A fine agosto è entrato in vigore il Digital Services Act (DSA) promosso dall’Unione europea. La nuova normativa impone restrizioni rivolte a 19 importanti piattaforme di social media, con lo scopo di proteggere la privacy degli utenti, il benessere della comunità e la coesione sociale.
Un’azione che potrebbe stimolare, da un lato, le aziende a riprogrammare le azioni sulle piattaforme, nell’ottica di rispettare le nuove regole, dall’altro spingere i legislatori di paesi non Ue, come gli Stati Uniti, a tentare di giungere all’approvazione di un quadro regolativo simile a quello promosso da Bruxelles, evidenziando come i cambiamenti necessari siano già una realtà operativa.
In Europa, qualsiasi piattaforma con più di 45 milioni di utenti mensili dovrà operare secondo regole molto diverse rispetto a quanto avviene negli Stati Uniti.

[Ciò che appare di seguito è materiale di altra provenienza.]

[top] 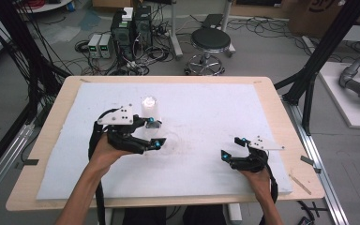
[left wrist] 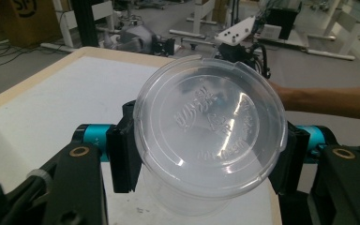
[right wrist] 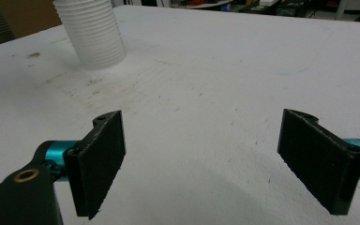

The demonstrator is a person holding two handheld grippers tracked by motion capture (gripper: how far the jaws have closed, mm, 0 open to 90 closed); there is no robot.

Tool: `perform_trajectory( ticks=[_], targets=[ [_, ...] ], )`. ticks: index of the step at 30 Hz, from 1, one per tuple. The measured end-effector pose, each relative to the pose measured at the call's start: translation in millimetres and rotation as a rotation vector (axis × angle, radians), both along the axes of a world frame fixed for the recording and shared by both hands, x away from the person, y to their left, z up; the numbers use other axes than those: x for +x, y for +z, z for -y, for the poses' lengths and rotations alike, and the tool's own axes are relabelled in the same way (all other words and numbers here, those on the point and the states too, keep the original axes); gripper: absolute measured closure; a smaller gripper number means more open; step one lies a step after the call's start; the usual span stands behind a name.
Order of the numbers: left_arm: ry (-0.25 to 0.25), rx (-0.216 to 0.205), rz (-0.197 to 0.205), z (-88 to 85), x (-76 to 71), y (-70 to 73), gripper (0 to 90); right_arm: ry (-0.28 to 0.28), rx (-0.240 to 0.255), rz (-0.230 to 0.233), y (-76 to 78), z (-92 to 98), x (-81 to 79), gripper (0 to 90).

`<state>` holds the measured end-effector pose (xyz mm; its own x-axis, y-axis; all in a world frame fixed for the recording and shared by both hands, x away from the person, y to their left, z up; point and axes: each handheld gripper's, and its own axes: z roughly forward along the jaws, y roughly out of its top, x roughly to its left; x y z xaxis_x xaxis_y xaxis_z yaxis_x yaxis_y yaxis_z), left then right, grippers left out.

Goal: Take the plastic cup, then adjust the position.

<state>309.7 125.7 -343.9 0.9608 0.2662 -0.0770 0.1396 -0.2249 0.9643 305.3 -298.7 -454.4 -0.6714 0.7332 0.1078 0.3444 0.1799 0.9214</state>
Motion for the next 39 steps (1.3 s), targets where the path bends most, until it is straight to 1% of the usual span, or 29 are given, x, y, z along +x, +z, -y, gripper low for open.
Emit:
perform_trajectory(
  ticks=[1,2,3,4,5,6,7,8,9,10,11,13,14,15,16,17,18,19,22,23,26,28,32,36,38,39],
  targets=[
    [-0.016,-0.008,-0.002,3.2,-1.9,-7.7,39.2,0.004,0.002,-0.004,0.0,0.0,0.2,15.4],
    [-0.016,-0.008,-0.002,3.2,-1.9,-7.7,39.2,0.004,0.002,-0.004,0.0,0.0,0.2,15.4],
    [-0.036,-0.013,0.0,6.3,-3.0,-14.6,39.2,0.005,0.001,-0.009,0.1,-0.2,-0.2,15.4],
    [-0.036,-0.013,0.0,6.3,-3.0,-14.6,39.2,0.003,-0.001,-0.006,0.1,-0.2,-0.2,15.4],
    [-0.047,-0.018,0.0,8.6,-3.3,-20.9,39.2,0.003,-0.002,-0.001,0.1,-0.3,-0.4,15.4],
    [-0.047,-0.018,0.0,8.6,-3.3,-20.9,39.2,0.003,-0.002,-0.001,0.1,-0.3,-0.4,15.4],
    [-0.055,-0.023,-0.008,10.5,-3.2,-26.6,39.2,0.006,-0.005,0.007,0.1,-0.5,-0.7,15.4],
    [-0.055,-0.023,-0.008,10.5,-3.2,-26.6,39.2,0.006,-0.005,0.007,0.1,-0.5,-0.7,15.4],
    [-0.068,-0.029,-0.007,12.2,-3.0,-31.8,39.2,0.01,-0.003,0.003,0.1,-0.7,-1.2,15.4],
    [-0.068,-0.029,-0.007,12.2,-3.0,-31.8,39.2,0.01,-0.003,0.003,0.1,-0.7,-1.2,15.4],
    [-0.079,-0.031,-0.01,13.5,-3.2,-36.2,39.2,0.015,-0.005,0.01,0.2,-0.4,-1.6,15.4],
    [-0.081,-0.046,-0.005,14.1,-3.5,-40.3,39.2,0.019,-0.014,0.009,0.1,-1.3,-1.1,15.4],
    [-0.081,-0.046,-0.005,14.1,-3.5,-40.3,39.2,0.019,-0.014,0.009,0.1,-1.3,-1.1,15.4],
    [-0.075,-0.061,-0.011,14.5,-2.5,-43.7,39.3,0.025,-0.028,0.007,0.2,-2.7,-1.0,15.4],
    [-0.075,-0.061,-0.011,14.5,-2.5,-43.7,39.3,0.025,-0.028,0.007,0.2,-2.7,-1.0,15.4],
    [-0.069,-0.047,-0.012,15.0,-2.0,-43.7,39.3,0.033,-0.033,0.013,0.1,-2.8,-0.5,15.4],
    [-0.069,-0.047,-0.012,15.0,-2.0,-43.7,39.3,0.033,-0.033,0.013,0.1,-2.8,-0.5,15.4],
    [-0.075,-0.056,-0.014,14.5,-1.5,-43.4,39.3,0.035,-0.023,0.006,0.3,-2.2,-0.8,15.4],
    [-0.073,-0.058,-0.013,14.1,-1.7,-43.2,39.3,0.034,-0.019,0.007,0.1,-1.4,-0.2,15.4],
    [-0.071,-0.054,-0.014,13.4,-1.8,-43.4,39.3,0.037,-0.008,-0.005,0.2,-0.6,0.1,15.4],
    [-0.072,-0.053,-0.014,12.3,-1.7,-43.6,39.3,0.035,-0.007,-0.006,0.2,-0.4,0.7,15.4],
    [-0.07,-0.056,-0.013,11.0,-1.9,-43.5,39.4,0.028,-0.009,-0.02,0.3,-1.2,1.1,15.4],
    [-0.063,-0.059,-0.011,8.5,-2.4,-43.0,39.4,0.027,-0.011,-0.02,0.4,-1.0,1.8,15.4],
    [-0.058,-0.06,-0.008,7.6,-2.4,-43.3,39.4,0.039,0.016,-0.009,1.3,1.4,2.0,15.3],
    [-0.063,-0.065,-0.003,7.4,-2.2,-43.2,39.4,0.047,0.017,-0.002,3.0,1.4,1.4,15.3],
    [-0.066,-0.074,0.0,7.1,-2.2,-43.1,39.4,0.072,0.016,0.011,7.7,0.8,0.8,15.3]
  ],
)
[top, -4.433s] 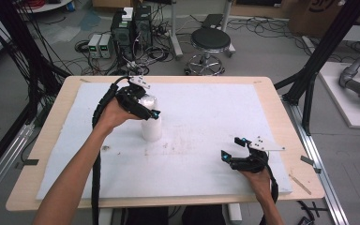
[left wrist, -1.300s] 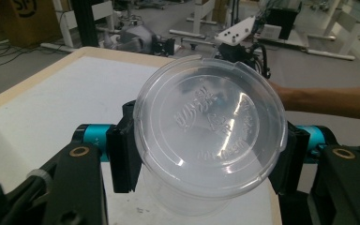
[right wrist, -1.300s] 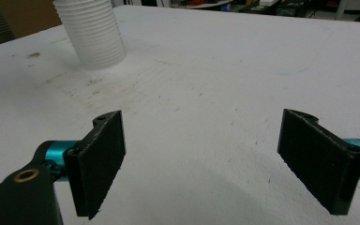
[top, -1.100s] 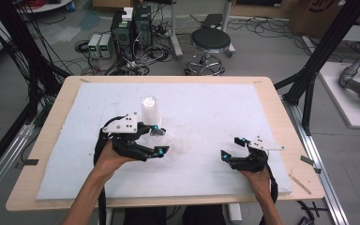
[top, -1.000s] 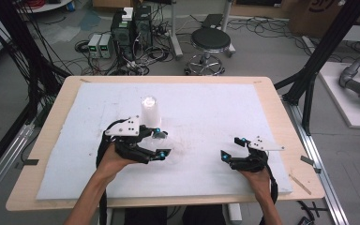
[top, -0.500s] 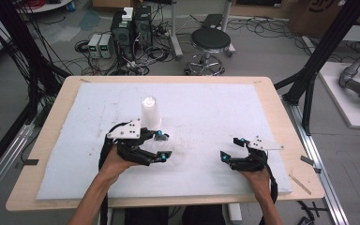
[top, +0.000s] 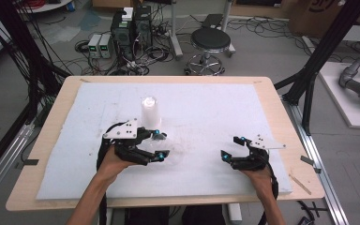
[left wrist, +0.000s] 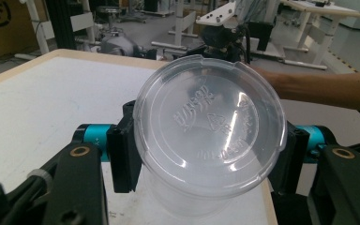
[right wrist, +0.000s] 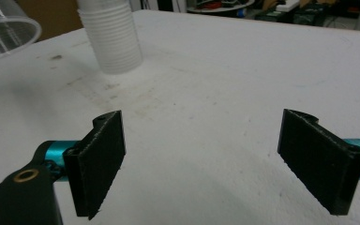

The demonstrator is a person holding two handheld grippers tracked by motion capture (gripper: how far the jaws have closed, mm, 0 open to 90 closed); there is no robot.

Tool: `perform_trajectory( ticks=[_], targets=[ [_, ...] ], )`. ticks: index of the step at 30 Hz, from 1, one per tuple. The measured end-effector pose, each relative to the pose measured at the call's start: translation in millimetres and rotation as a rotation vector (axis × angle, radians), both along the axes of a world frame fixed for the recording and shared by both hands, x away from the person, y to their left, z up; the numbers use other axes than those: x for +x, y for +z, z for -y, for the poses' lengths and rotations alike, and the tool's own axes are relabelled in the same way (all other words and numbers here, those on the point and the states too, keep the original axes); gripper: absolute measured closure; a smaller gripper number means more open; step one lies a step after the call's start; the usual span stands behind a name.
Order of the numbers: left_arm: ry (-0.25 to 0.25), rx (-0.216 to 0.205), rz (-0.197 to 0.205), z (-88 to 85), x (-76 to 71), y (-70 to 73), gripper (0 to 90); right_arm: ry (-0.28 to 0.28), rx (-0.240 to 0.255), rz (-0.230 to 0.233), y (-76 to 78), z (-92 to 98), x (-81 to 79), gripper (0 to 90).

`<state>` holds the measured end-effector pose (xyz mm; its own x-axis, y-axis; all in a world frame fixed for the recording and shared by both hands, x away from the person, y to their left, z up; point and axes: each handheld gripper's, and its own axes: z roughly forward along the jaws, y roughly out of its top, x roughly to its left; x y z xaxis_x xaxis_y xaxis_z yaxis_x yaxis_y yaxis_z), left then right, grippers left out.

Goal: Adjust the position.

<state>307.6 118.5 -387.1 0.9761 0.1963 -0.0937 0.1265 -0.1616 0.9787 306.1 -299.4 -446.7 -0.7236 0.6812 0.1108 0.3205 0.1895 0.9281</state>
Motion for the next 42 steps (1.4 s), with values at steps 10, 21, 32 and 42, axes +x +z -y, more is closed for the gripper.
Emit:
perform_trajectory(
  ticks=[10,21,32,42],
  targets=[
    [-0.023,-0.065,-0.003,-3.4,1.2,0.5,39.6,0.215,0.051,0.059,40.9,-16.2,-1.2,15.4],
    [-0.047,-0.106,-0.005,0.5,1.5,-1.3,39.8,0.447,0.057,0.096,69.6,-51.3,0.0,15.3],
    [-0.073,-0.107,-0.006,12.9,1.6,-3.9,40.1,0.691,0.085,0.072,75.1,-101.7,13.1,15.4],
    [-0.073,-0.112,0.0,12.2,2.1,-2.8,40.3,0.748,0.048,0.06,70.4,-131.3,20.4,15.4]
  ],
)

Ecco cosa cambia per le aziende ai sensi del DSA:
- Le piattaforme devono prevenire o rimuovere post che presentano beni, servizi o contenuti illegali, consentendo agli utenti di segnalare i post quando li vedono;
- Viene limitata la portata della pubblicità mirata in base a dettagli personali come la politica o l’etnia; limitazioni anche per gli annunci mirati ai bambini;
- Richiesta alle piattaforme di maggiore trasparenza nei confronti degli utenti su come funzionano gli algoritmi, consentendo allo stesso tempo agli utenti di rinunciare agli algoritmi personalizzati;
- Garanzie che le piattaforme siano pronte a condividere i dati con autorità e ricercatori e siano attrezzate per rispondere alle crisi, come per esempio azioni terroristiche o disastri climatici.

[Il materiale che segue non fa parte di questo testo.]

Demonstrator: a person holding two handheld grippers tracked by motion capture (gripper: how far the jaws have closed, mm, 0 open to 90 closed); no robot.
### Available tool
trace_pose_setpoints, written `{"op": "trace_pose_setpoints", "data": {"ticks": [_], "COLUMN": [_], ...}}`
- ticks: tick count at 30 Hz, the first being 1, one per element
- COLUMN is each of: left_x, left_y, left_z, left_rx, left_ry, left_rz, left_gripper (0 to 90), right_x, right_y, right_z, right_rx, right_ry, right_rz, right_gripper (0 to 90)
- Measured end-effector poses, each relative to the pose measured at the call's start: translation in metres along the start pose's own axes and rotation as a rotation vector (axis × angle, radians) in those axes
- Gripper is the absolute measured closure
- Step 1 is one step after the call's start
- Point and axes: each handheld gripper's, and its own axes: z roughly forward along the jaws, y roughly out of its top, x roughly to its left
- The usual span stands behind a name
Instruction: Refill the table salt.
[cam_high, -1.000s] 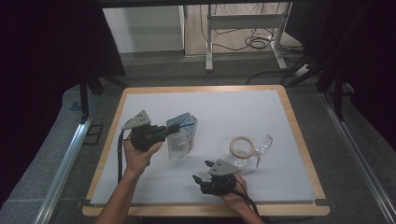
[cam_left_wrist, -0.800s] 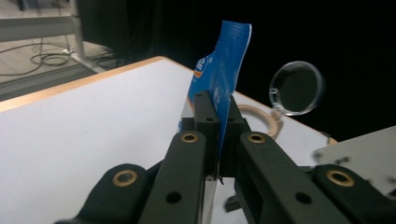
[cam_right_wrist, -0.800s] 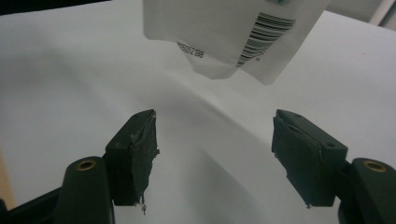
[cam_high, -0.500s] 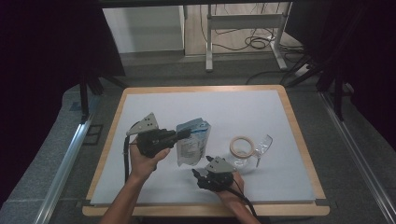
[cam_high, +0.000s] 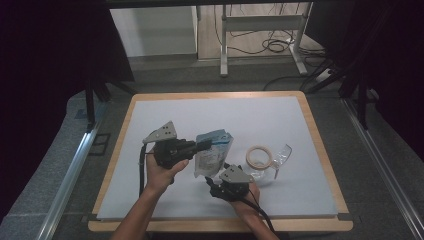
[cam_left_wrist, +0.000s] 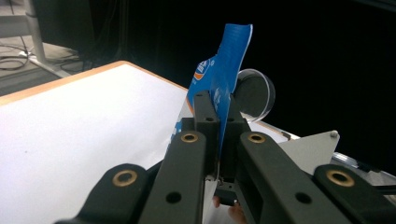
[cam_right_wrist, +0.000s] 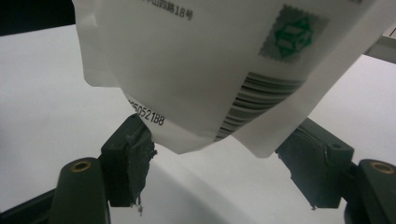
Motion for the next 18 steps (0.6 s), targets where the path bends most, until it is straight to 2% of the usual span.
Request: {"op": "trace_pose_setpoints", "data": {"ticks": [4,9,13,18], "left_x": [-0.0018,-0.0064,-0.0082,-0.0047], "left_y": [0.0021,0.0055,0.0073,0.0083], "left_z": [0.0032,0.0068,0.0077,0.0064], "left_rx": [0.003,-0.001,-0.005,-0.024], "left_ry": [-0.002,-0.021,-0.025,-0.037], "left_rz": [0.002,0.010,0.012,-0.015], "left_gripper": [90.0,90.0,90.0,90.0], "right_x": [0.0003,0.0043,0.0029,0.0023], "right_y": [-0.0016,-0.0040,-0.0032,-0.0040], "right_z": [0.0022,0.0054,0.0035,-0.0016], "right_rx": [0.017,0.039,0.017,-0.019], "right_ry": [-0.004,-0.050,-0.072,-0.076], "right_rz": [-0.014,-0.058,-0.053,-0.071], "right_gripper": [31.0,31.7,35.1,38.2]}}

Se le piattaforme non rispettano le regole, potrebbero essere multate fino al 6% delle loro entrate globali, con i recidivi che rischiano la sospensione delle attività nei paesi Ue. Il DSA punta a essere una sorta di “guardrail” normativo nei confronti delle Big Tech digitali, per garantire agli utenti un utilizzo più trasparente, etico e consapevole.